A bipolar metal-oxide-based RRAM is programmed into a LRS by biasing it with a sufficiently large positive voltage, which causes the bond breakage and drift toward the top electrode (TE) of oxygen ions in the metal oxide layer, resulting in the formation of an oxygen deficient conductive filament (CF) assisting ohmic-like drift conduction [14, 16]. During a device set, a current compliance (IC) must be provided to prevent dielectric breakdown. The device is reset into a HRS by biasing it with a sufficiently negative voltage (i.e., VRESET) which induces drift and recombination of oxygen ions with oxygen vacancies in the dielectric which partially dissolve the CF. The current conduction in HRS is associated with trap-assisted tunneling in the dielectric [14, 16]. Due to the physical mechanisms behind the device’s operation, these devices present intrinsic nonidealities. Specifically, programming C2C variations of the CF morphology and the dielectric composition [17], result in stochastically distributed resistive states which can influence the available memory window and circuit reliability. Also, random telegraph noise (RTN), which is caused by the effect of interstitial oxygen ions and vacancies [11, 18], is typically observed in low voltage reads.

2.1 The UNIMORE RRAM physic-based compact model

When designing novel RRAM-based circuits, RRAM devices nonideal effects and complex switching mechanism, result in non-trivial design constraints that need appropriate analysis tools to be studied. Thus, compact models of RRAM devices have been developed to enable circuit simulations [19]. Different compact models typically adopt different approximations, and two main categories can be identified, i.e., general purpose and physics-based compact models. The formers, typically adopt simpler equations that enable to simulate larger circuits, however at the expense of lower accuracy when simulating the device operation outside the operating range considered for parameter calibration, and a lack of a clear mapping between model and technology related parameters. Conversely, in physics-based compact models, parameters and equations are linked to the device physics, enabling to reproduce the device characteristic in multiple operating conditions [11] and simplifying the parameter extraction [20]. Thus, as a first step when studying the performance and reliability tradeoffs of novel RRAM-based circuits, physics-based compact models should be employed [21].

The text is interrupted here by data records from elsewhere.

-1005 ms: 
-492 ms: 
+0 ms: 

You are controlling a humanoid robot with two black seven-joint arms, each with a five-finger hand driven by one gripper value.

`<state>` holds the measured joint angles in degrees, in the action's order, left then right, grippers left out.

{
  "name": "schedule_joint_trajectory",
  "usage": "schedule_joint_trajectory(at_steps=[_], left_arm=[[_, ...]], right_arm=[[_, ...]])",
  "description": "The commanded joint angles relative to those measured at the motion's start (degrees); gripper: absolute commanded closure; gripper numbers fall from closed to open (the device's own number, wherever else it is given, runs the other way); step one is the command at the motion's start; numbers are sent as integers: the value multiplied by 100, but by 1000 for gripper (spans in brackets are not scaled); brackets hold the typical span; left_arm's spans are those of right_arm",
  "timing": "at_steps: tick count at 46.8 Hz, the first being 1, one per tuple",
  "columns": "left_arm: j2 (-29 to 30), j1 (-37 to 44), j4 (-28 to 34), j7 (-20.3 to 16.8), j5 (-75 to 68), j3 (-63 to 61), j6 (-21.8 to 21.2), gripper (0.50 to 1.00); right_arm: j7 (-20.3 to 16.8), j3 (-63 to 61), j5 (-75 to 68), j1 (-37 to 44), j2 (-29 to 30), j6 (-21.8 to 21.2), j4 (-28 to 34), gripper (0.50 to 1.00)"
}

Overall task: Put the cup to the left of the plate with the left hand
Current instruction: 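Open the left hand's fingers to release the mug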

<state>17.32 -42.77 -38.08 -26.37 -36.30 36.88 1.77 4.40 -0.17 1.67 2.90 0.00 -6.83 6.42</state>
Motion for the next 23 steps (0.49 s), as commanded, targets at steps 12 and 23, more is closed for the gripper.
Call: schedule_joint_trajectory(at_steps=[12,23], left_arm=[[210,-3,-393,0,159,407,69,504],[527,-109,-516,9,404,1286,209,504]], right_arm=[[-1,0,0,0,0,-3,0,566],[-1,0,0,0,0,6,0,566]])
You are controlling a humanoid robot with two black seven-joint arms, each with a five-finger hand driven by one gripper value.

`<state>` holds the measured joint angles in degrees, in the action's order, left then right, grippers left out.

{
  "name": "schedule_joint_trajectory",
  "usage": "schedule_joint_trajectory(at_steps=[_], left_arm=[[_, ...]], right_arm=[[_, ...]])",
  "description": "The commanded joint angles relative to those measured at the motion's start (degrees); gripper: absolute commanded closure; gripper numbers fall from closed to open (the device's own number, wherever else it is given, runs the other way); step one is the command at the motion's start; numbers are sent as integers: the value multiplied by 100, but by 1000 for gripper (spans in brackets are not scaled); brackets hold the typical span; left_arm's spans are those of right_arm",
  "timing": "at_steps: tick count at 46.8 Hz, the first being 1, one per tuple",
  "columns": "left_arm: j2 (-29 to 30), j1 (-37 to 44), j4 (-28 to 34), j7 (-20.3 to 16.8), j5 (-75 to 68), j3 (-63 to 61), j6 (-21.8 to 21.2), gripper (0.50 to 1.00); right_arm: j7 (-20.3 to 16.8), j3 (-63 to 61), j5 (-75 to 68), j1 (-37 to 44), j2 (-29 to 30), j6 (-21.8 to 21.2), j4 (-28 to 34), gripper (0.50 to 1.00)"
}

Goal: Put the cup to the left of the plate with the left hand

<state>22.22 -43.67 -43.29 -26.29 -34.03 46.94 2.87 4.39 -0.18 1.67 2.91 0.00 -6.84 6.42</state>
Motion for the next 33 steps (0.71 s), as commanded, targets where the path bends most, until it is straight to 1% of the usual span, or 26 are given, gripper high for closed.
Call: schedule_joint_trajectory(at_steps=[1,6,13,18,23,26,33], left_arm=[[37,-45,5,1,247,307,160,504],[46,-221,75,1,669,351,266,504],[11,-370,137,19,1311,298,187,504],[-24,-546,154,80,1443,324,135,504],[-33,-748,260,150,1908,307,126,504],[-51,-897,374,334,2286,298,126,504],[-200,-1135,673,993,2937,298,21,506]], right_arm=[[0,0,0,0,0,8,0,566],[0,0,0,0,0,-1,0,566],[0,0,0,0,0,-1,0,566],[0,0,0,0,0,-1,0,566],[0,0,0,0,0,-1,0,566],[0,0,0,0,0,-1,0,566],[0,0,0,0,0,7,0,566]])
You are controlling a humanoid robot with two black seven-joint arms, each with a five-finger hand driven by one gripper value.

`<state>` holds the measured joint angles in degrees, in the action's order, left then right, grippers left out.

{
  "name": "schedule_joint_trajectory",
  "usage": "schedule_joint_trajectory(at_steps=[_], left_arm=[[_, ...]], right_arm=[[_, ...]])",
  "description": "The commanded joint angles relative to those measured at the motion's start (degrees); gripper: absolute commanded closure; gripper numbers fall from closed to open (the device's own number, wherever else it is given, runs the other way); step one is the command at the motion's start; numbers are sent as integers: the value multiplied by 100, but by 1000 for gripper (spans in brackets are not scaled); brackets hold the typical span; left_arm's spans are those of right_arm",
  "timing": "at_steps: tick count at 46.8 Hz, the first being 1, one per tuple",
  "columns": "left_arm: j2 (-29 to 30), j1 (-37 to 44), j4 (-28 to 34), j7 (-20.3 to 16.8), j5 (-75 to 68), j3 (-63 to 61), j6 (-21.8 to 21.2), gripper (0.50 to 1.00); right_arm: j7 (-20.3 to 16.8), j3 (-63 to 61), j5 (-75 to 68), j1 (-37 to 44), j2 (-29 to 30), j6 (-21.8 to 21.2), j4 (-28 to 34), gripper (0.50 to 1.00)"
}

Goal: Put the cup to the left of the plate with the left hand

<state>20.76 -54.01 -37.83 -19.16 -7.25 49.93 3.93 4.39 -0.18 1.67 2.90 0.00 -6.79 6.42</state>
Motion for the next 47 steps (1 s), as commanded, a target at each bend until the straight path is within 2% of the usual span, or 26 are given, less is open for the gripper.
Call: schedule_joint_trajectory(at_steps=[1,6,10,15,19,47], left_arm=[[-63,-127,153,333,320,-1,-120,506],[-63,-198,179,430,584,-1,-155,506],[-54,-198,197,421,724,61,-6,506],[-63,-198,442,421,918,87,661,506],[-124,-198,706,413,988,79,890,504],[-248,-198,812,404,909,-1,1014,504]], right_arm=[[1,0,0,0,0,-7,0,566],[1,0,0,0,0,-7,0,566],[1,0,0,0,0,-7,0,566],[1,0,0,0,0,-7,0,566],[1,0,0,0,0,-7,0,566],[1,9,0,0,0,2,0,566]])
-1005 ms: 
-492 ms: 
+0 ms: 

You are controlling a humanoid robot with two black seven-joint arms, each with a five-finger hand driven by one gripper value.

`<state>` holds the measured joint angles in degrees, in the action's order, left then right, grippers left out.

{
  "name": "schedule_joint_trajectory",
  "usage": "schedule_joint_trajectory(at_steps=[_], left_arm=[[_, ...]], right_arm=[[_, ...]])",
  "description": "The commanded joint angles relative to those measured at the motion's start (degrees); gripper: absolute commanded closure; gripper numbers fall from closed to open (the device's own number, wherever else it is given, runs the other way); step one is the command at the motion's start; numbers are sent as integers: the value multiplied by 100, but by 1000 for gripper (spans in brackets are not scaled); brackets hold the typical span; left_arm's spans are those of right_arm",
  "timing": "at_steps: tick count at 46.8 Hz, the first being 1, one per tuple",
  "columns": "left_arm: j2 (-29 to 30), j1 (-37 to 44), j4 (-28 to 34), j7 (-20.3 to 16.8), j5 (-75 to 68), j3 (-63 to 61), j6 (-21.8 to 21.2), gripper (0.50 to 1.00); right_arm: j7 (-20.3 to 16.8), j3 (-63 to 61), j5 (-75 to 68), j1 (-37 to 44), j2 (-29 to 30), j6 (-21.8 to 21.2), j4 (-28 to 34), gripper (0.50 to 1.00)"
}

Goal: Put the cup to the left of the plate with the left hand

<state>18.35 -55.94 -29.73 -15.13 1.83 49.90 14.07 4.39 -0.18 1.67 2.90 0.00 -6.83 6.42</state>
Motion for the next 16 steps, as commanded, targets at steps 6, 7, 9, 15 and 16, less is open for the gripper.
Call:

For the analysis and use-case examples reported in this chapter, the UNIMORE RRAM physics-based compact model available in [10, 11], is used. Other physics-based compact models could also be used to perform the analysis [21, 22, 23], however for other compact models, clear parameter extraction procedures are currently not available [20]. The UNIMORE RRAM compact model is implemented in Verilog-A and reproduces the effects of self-heating, C2C variability, multi-level RTN, and is completed by an automated parameter extraction procedure [20]. The RRAM device approximated by the compact model is shown in Figure 1a and b for a device in LRS and HRS, respectively. The compact model considers a CF and a dielectric barrier whose thickness x is modulated by means of a system of differential equations, which take into account thermal effects, the field-driven oxygen ions drift and recombination during the device reset, and the field-accelerated bond breaking during the device set [10, 11]. Internally, the compact model includes two sub modules that reproduce the effects of C2C variability and RTN, as shown in Figure 1b. A detailed description of the modeling of C2C variability and RTN is available in [11, 18]. The compact model was calibrated in [11] on 4 RRAM metal-oxide-based bipolar RRAM technologies. In the rest of the chapter, data and results of simulations are reported considering the model calibrated on the TiN/HfOx/AlOx/Pt RRAM technology from [12], which has an IC of 100 μA. The calibrated compact model can well reproduce the experimental data in different operating conditions, as shown in Figure 1c and d, the experimental probability distributions of the resistive states, see Figure 2a, and multi-level RTN signals, as shown in Figure 2b and c. Simulations are performed with Cadence Virtuoso®.

Figure 1.

Representation of an RRAM device as approximated in the compact model for a device in (a) LRS and (b) HRS, respectively. The defects causing RTN are also shown. (b) Functional block diagram of the compact model. The internal models for the device nonidealities are shown. Experimental and simulated, (c) quasi-static IV, and (d) pulsed reset characteristics of a TiN/HfOx/AlOx/Pt device. Data from [12].

Figure 2.

Experimental and simulated cycle-to-cycle variability at different reset voltages. (b) and (c) simulated RTN at different read voltages for a device in (b) LRS, and (c) HRS.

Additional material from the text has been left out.